Wo bleibt die Aufklärung zu steuerliche Aspekten bei Fondsanlagen. Es muss ja nicht nur das Tilgungskapital angespart werden. Der Fiskus hält beim Abruf der Fondsguthaben ebenfalls die Hände auf. Die fälligen Steuern werden vom Kreditinstitut, aus dem Verkaufserlös, direkt an „Vater Staat“ überwiesen.

Darüber hinaus sollen ab 2018 Fonds in Deutschland anders besteuert werden. Kernpunkt der geplanten Neuregelung ist, dass Publikumsfonds künftig bereits auf fondsebene Steuern in Höhe von 15 Prozent abgezogen werden. Das für deutsche Dividenden, deutsche Mieterträge sowie auf Gewinne aus dem Verkauf deutscher Immobilien. Zum Ausgleich für die steuerliche Vorbelastung auf der Fondsebene will der Gesetzgeber Ausschüttungen aus den Fonds und Verkaufsgewinne beim Privatanleger künftig teilweise freistellen. Für Mischfonds mit einem Aktienanteil von mindestens 25 Prozent sind laut dem Referentenentwurf Teilfreistellungen von 15 Prozent vorgesehen, für Mischfonds mit geringerem Aktienanteil dagegen nicht.

Der „Ansparer“ hat die Chance auf schnellere Entschuldung. Dem stehen jedoch Kosten, gesetzliche Veränderungen, Steuern und das Risiko volatiler Märkte gegenüber.

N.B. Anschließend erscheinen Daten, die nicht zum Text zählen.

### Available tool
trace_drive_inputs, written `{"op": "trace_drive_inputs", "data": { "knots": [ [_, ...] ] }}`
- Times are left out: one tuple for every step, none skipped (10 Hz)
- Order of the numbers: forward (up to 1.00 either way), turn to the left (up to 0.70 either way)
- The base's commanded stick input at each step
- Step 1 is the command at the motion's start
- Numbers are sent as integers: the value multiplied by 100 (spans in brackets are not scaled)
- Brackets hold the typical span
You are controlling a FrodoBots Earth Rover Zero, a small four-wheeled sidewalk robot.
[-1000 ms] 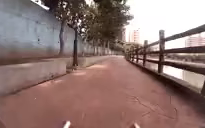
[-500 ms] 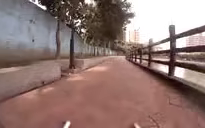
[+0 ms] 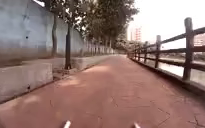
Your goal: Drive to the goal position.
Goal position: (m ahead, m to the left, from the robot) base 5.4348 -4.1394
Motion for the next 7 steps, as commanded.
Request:
{"op": "trace_drive_inputs", "data": {
  "knots": [
    [100,-39],
    [100,-24],
    [100,0],
    [100,0],
    [100,0],
    [100,0],
    [100,-8]
  ]
}}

Hier muss Ökonomie dem persönlichen Risikoprofil gegenüber gestellt werden. Bei einem Darlehenszins von z.B. 1,05% bedeutet Tilgung eine sichere Absparrendite die deutlich über den aktuellen Tagesgeld bzw. Sparbuchzinsen liegt.

An dieser Stelle ist ein Blick zurück angebracht. In den 90’er war ein „Ansparen statt Tilgen“ Konzept en vogue. Es wurden gerne Lebensversicherungen als Tilgungsinstrument verkauft. Auf der Basis von Vergangenheitsbetrachtung versprach diese Konzept, gegenüber den Darlehenszinsen, höhere Erträge auf das angesparte Kapital.

Durch geänderter Gesetze und der weltweiten Niedrigzinsphase haben sich diese Ansparprogramme ganz anders entwickelt. Das abbezahlte Wohneigentum im Rentenalter bleibt für einige betroffene dadurch ein Traum.

Fazit: Solch ein „Ansparkonzept“ kann ökonomisch sinnvoll sein. Es muss mit dem eigenen Sicherheitsanspruch vereinbar sein. Für den »Fall des Falles“ ist finanzieller Spielraum zu bewahren. Nur so ist es mögliche Rückschläge auszusitzen. Die Kosten für Fondssparpläne sind möglichst niedrig zu halten.

Für eine objektive Entscheidung ist es günstig, dass sich Verbraucher unabhängig beraten lassen. Verbraucherzentralen und Honorarberater beraten neutral und decken den Anspruch an neutrale, unabhängige Beratung ab.